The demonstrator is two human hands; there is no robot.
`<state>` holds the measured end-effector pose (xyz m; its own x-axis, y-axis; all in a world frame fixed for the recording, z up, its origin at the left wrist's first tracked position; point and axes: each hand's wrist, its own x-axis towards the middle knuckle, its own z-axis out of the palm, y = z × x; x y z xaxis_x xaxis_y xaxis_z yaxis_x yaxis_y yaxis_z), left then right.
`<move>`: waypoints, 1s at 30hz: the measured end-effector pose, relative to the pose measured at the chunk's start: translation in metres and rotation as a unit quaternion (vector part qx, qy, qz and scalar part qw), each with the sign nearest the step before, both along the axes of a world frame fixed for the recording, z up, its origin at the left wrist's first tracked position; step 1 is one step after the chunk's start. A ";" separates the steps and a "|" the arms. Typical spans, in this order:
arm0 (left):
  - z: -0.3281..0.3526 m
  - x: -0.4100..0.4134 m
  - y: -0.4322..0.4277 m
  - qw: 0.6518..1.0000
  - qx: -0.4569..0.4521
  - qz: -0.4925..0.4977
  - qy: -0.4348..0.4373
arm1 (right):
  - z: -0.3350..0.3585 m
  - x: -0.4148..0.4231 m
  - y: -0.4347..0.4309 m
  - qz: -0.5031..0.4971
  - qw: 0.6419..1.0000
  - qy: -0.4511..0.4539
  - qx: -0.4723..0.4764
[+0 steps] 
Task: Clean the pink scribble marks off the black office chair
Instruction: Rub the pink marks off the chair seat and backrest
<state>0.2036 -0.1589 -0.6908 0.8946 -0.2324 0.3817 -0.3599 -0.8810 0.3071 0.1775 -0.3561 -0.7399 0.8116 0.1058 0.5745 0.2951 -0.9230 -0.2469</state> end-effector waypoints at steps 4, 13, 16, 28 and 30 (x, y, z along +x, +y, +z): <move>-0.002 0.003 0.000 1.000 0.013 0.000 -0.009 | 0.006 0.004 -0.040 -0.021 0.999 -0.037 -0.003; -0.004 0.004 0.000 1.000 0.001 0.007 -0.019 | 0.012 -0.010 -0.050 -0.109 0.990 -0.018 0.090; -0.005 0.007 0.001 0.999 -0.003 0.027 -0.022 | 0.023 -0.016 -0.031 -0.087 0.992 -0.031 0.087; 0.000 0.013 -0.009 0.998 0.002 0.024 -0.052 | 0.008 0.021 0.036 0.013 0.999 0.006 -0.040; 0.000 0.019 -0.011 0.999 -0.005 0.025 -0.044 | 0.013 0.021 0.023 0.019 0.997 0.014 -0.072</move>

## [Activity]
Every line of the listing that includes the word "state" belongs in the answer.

## [Answer area]
`<state>` holds the measured end-effector pose (xyz m; its own x-axis, y-axis; all in a world frame fixed for the recording, z up, its origin at the left wrist's first tracked position; point and axes: each hand's wrist, its own x-axis towards the middle knuckle, its own z-axis out of the palm, y = z × x; x y z xaxis_x xaxis_y xaxis_z yaxis_x yaxis_y yaxis_z), left then right.
<state>0.2036 -0.1589 -0.6908 0.8946 -0.2324 0.3817 -0.3599 -0.8810 0.3071 0.1775 -0.3561 -0.7399 0.8116 0.1058 0.5745 0.2951 -0.9230 -0.2469</state> end-effector waypoints at steps 4, 13, 16, 28 and 30 (x, y, z along +x, +y, +z): <move>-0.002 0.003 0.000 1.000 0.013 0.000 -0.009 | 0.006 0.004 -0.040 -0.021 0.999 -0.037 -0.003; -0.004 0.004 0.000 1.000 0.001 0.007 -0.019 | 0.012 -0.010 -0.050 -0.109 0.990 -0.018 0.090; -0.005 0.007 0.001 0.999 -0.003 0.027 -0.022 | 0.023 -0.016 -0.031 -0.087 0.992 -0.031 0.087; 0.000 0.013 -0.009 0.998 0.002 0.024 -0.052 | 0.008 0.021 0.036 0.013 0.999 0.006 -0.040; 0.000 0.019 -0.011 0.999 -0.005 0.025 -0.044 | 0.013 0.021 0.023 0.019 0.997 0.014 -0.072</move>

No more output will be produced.